Think about this with me.  At least one-third of all American women have had an abortion.  That means 3 out of every 10 women on YOUR friends list.  Suppose that you are reading an article about late term abortions, or how the number of abortions vastly surpasses the number of men killed in American wars.  This makes you angry and sad, so you post an infographic or a status about it.  Now one of your friends, one of those 33%, who has had an abortion, sees that status.  Or, a person on your friends list who 1)does not know Jesus and 2)believes she is pro-choice sees that status.  How do they perceive this status?  Does a light bulb go off in their mind?  Are they now open to the truth of how God views human life?  Do they jump on board the save-the-babies train?  OR, does it make them angry and defensive? Does it make them absolutely resistant to anything else you have to say on the matter?  Does it make them feel like you care more about your cause than you do for them?  I think this is far more likely, and a far more natural reaction.

Our job as followers of Jesus isn’t to convince unbelievers that how they are living is wrong.  They already know it!

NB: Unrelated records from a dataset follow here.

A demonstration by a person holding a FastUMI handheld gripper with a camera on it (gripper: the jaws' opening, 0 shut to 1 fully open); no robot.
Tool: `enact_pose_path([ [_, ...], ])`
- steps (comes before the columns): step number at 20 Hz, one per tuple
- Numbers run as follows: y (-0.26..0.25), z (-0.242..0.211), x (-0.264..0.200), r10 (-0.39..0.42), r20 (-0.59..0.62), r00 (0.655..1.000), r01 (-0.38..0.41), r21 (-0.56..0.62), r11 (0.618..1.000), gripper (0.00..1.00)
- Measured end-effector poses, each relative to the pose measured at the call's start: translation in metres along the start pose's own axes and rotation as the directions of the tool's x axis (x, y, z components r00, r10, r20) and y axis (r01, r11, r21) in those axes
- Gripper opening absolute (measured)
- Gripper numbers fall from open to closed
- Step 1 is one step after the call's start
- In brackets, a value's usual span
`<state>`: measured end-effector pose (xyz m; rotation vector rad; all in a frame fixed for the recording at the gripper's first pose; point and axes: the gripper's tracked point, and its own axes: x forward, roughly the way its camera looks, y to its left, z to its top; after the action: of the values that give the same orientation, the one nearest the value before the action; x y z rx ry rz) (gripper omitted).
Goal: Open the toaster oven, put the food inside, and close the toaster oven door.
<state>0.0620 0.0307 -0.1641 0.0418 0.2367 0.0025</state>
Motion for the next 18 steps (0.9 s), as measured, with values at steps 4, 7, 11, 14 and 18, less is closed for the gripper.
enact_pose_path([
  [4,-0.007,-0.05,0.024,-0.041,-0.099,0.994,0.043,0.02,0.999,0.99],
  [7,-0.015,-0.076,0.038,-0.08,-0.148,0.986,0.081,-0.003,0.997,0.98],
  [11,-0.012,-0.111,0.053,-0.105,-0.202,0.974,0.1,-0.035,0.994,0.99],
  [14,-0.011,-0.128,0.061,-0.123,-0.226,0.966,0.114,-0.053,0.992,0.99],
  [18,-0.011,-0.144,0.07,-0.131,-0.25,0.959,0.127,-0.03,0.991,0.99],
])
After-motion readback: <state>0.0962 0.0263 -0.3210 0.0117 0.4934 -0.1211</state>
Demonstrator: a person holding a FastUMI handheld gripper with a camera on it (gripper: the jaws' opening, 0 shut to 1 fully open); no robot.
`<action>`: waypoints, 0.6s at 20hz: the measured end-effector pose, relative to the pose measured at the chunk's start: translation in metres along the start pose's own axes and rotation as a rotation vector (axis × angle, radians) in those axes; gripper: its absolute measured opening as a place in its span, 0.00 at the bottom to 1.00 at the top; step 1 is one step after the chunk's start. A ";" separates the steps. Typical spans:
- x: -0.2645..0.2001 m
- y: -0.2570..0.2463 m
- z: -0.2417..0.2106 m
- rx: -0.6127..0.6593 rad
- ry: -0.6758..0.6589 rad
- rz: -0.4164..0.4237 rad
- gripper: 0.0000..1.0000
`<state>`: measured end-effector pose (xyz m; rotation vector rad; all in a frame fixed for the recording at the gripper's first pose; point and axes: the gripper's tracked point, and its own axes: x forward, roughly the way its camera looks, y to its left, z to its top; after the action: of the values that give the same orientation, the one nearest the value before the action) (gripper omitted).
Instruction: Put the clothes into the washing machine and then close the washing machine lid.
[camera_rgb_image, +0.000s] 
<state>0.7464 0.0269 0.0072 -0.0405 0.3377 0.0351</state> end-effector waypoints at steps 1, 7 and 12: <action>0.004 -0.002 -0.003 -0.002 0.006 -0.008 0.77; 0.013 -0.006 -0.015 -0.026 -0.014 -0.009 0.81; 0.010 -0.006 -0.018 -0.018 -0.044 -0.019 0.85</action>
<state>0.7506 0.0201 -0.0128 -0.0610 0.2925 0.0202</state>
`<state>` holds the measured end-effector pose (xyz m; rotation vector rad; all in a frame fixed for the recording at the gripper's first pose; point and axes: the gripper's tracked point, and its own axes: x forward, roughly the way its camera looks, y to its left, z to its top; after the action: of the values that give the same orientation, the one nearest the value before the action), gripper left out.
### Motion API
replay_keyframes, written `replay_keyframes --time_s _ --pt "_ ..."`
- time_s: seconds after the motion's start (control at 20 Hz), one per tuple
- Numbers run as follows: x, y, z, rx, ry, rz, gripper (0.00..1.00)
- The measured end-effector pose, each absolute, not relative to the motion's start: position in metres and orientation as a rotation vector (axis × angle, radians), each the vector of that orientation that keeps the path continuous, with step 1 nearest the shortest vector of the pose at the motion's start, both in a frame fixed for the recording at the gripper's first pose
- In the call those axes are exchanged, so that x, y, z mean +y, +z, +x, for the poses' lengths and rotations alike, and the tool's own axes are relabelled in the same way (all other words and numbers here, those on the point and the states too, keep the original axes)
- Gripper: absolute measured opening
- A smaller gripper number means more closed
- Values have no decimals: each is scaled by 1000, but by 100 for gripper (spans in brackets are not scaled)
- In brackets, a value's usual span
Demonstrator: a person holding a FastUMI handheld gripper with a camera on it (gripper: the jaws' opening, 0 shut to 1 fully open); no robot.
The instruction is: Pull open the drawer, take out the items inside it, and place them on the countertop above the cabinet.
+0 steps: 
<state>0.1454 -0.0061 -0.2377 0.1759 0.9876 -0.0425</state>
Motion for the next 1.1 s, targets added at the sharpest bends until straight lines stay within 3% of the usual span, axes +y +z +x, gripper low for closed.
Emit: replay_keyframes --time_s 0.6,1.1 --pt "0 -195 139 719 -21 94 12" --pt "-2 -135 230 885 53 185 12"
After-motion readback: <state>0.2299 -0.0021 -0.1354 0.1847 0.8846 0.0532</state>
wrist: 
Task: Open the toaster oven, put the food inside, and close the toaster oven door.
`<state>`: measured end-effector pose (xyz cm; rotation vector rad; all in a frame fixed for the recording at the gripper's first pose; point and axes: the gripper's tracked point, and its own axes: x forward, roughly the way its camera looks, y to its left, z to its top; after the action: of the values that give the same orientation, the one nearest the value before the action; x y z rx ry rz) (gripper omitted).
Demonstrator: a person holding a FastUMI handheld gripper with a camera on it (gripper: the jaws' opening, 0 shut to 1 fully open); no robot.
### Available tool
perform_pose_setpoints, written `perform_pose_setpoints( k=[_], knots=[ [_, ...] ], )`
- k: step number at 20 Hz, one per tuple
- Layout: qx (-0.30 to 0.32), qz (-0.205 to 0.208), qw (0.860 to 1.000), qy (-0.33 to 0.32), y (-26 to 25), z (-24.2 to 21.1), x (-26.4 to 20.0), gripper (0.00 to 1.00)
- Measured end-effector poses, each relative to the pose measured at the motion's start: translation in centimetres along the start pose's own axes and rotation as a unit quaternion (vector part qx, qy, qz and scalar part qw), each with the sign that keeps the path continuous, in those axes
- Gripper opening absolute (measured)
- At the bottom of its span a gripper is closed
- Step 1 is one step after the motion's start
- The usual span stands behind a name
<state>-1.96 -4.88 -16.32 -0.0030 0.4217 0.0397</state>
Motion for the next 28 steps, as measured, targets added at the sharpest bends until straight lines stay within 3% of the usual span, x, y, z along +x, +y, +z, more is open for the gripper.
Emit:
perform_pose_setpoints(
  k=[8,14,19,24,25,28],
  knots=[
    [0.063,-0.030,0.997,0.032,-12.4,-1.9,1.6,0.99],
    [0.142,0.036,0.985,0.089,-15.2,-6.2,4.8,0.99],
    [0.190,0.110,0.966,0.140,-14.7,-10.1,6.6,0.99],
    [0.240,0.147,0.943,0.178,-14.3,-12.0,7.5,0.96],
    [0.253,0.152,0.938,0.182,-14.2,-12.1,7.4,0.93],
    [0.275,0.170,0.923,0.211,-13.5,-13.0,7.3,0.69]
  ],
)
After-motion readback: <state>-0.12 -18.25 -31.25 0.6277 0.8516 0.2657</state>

“For the wrath of God is revealed from heaven against all ungodliness and unrighteousness of men, who by their unrighteousness suppress the truth For what can be known about God is plain to them, because God has shown it to them. For his invisible attributes, namely, his eternal power and divine nature, have been clearly perceived, ever since the creation of the world,[g] in the things that have been made. So they are without excuse. For although they knew God, they did not honor him as God or give thanks to him, but they became futile in their thinking, and their foolish hearts were darkened. Claiming to be wise, they became fools, and exchanged the glory of the immortal God for images resembling mortal man and birds and animals and creeping things.
 Therefore God gave them up in the lusts of their hearts to impurity, to the dishonoring of their bodies among themselves, because they exchanged the truth about God for a lie and worshiped and served the creature rather than the Creator, who is blessed forever! Amen.” (Romans 8:18-25 ESV, emphasis added)

Scripture states that even unbelievers know God’s attributes and nature. To know God’s nature is to know what is right.  No matter how well an unbeliever suppresses this truth, it is buried deep within themselves.

I have sat in a counseling room with many women who were considering abortion.  They all had different reasons to be there; they all had rationalizations about how abortions might/would work best for them.  Some of them ended up choosing life, and many walked out of that room firmly set on having an abortion.  But, I looked into every single one of those women’s eyes, and I promise you this: EVERY SINGLE ONE knew that abortion was wrong.  Even the women acting like it was a valid, reasonable choice.  They came up with their defenses and their rationalizations, and made up their minds, but every single one knew down deep in her soul that it was wrong.  They didn’t need me to tell them that.  They needed me to love them.  They needed me to offer encouragement, and hope, and a listening ear.  They needed me to look at them and see them the way Jesus saw them.  And when I (or more often, one of the other AMAZING clinic workers) was able to do that, the defenses and rationalizations came crumbling down more often than not. 

We cannot, with our intellectual prowess, convince a mind that has turned away from truth. But we can, by the grace of God, love a broken soul as ours have been loved.  And that will advance the pro-life cause more than an infographic ever could.